[[ AVAILABLE DATA open ]]

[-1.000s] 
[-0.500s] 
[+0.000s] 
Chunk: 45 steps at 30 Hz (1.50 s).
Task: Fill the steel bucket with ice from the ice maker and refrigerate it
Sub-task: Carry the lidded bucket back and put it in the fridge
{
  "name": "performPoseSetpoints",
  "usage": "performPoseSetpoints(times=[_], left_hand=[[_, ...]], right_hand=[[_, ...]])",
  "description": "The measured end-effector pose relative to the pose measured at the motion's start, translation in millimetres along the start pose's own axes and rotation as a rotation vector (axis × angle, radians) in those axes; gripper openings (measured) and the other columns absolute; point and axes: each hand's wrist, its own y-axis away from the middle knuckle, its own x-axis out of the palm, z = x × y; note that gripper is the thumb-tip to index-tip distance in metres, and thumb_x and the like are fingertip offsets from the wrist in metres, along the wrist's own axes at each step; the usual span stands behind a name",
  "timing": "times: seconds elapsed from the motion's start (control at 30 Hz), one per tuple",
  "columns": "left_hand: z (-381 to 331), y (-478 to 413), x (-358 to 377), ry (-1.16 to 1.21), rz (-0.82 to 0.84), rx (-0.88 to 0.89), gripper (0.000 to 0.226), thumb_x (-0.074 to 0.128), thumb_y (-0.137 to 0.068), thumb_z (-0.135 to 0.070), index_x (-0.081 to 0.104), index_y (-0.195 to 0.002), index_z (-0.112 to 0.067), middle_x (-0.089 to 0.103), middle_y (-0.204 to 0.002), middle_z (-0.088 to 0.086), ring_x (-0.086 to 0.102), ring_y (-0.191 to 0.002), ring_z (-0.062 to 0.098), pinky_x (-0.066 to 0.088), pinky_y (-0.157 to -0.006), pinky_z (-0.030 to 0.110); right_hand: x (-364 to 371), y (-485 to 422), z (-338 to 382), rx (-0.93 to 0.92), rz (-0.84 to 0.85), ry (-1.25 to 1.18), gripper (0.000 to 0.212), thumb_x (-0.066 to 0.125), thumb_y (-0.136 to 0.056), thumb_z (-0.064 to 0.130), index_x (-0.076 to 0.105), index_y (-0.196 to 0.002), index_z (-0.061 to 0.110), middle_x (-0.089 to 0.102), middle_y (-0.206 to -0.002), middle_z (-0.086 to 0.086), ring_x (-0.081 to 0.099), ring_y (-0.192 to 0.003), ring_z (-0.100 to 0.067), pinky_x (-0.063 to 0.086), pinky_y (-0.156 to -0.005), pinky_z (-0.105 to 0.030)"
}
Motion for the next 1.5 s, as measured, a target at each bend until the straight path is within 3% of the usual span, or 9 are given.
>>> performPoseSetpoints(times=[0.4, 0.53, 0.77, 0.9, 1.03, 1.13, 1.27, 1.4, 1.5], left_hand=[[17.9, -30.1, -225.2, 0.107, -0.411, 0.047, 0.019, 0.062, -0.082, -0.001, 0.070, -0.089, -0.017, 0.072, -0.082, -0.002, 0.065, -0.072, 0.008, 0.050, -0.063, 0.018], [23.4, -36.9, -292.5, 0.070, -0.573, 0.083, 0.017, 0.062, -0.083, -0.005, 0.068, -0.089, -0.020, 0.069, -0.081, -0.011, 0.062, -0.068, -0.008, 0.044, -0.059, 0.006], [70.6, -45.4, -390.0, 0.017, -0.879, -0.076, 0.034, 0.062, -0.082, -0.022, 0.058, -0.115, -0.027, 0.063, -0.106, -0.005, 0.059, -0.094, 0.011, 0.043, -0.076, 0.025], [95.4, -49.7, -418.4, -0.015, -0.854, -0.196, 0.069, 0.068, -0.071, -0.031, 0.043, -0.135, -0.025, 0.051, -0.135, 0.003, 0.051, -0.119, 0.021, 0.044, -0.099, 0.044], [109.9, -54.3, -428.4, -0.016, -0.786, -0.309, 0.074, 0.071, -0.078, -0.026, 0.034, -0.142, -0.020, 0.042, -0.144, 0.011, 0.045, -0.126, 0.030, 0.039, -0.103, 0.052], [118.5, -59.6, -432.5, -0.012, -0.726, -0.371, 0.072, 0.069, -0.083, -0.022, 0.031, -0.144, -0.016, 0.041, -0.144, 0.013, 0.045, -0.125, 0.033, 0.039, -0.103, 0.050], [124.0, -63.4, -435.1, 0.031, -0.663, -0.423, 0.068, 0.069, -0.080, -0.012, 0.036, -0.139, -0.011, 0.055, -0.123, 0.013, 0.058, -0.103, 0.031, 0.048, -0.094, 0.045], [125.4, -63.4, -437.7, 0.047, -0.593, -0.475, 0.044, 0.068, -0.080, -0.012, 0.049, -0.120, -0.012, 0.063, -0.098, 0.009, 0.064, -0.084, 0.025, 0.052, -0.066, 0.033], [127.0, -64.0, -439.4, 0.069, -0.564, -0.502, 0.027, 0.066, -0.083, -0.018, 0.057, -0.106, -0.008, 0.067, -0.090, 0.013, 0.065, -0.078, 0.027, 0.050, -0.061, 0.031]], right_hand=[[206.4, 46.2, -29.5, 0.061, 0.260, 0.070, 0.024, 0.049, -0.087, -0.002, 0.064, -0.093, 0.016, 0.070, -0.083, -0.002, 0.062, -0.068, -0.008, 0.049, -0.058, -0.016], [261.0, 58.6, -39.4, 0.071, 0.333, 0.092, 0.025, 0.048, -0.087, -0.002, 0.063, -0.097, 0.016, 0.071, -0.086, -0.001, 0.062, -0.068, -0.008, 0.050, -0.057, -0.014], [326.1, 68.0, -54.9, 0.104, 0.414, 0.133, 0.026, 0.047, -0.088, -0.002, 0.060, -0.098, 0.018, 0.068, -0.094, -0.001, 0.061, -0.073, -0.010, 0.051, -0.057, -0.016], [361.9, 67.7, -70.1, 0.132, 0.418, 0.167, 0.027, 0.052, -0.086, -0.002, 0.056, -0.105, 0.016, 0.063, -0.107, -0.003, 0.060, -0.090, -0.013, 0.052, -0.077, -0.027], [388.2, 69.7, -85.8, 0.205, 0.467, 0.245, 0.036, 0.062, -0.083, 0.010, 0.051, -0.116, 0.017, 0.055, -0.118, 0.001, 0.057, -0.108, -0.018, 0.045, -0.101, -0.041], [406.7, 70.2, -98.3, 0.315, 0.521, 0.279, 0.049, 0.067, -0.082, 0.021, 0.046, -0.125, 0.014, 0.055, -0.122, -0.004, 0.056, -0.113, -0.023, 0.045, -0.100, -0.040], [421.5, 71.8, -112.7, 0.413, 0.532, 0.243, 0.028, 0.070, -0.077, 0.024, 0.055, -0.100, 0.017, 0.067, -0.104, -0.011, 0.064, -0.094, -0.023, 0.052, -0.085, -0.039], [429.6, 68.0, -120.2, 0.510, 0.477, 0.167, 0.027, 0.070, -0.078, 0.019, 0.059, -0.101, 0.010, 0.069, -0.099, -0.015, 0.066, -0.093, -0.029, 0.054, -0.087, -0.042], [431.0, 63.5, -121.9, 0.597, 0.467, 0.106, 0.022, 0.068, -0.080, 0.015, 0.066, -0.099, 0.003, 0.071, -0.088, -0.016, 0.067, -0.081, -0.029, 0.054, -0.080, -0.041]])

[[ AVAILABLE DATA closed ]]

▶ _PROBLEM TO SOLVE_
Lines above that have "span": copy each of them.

▶ _RESPONSE TO THIS TASK_
  "description": "The measured end-effector pose relative to the pose measured at the motion's start, translation in millimetres along the start pose's own axes and rotation as a rotation vector (axis × angle, radians) in those axes; gripper openings (measured) and the other columns absolute; point and axes: each hand's wrist, its own y-axis away from the middle knuckle, its own x-axis out of the palm, z = x × y; note that gripper is the thumb-tip to index-tip distance in metres, and thumb_x and the like are fingertip offsets from the wrist in metres, along the wrist's own axes at each step; the usual span stands behind a name",
Motion for the next 1.5 s, as measured, a target at each bend until the straight path is within 3% of the usual span, or 9 are given.

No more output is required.